▶ Action item
Please set down, unchanged, the line containing "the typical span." and all the lines that follow it until the data below ends.

▶ Data shown

··········

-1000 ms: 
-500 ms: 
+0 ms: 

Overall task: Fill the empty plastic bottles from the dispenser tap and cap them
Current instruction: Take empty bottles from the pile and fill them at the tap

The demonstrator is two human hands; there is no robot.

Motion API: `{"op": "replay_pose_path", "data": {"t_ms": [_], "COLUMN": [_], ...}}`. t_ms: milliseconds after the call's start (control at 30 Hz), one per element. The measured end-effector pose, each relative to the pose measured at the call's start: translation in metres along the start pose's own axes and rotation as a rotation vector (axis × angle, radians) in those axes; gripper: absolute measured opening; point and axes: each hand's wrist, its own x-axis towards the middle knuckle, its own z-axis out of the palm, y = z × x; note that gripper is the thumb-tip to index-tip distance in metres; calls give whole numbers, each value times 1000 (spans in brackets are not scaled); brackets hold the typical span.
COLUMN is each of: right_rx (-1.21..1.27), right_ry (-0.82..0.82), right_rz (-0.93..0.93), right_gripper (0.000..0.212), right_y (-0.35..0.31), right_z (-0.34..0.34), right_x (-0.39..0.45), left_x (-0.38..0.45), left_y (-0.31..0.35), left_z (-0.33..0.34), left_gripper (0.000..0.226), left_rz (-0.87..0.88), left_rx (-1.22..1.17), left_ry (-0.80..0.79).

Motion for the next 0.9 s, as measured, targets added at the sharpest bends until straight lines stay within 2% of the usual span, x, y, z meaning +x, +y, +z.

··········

▶ Exercise output
Motion API: `{"op": "replay_pose_path", "data": {"t_ms": [_], "COLUMN": [_], ...}}`. t_ms: milliseconds after the call's start (control at 30 Hz), one per element. The measured end-effector pose, each relative to the pose measured at the call's start: translation in metres along the start pose's own axes and rotation as a rotation vector (axis × angle, radians) in those axes; gripper: absolute measured opening; point and axes: each hand's wrist, its own x-axis towards the middle knuckle, its own z-axis out of the palm, y = z × x; note that gripper is the thumb-tip to index-tip distance in metres; calls give whole numbers, each value times 1000 (spans in brackets are not scaled); brackets hold the typical span.
COLUMN is each of: right_rx (-1.21..1.27), right_ry (-0.82..0.82), right_rz (-0.93..0.93), right_gripper (0.000..0.212), right_y (-0.35..0.31), right_z (-0.34..0.34), right_x (-0.39..0.45), left_x (-0.38..0.45), left_y (-0.31..0.35), left_z (-0.33..0.34), left_gripper (0.000..0.226), left_rz (-0.87..0.88), left_rx (-1.22..1.17), left_ry (-0.80..0.79).

Motion for the next 0.9 s, as measured, targets added at the sharpest bends until straight lines stay within 2% of the usual span, x, y, z meaning +x, +y, +z.

The answer was written out completely.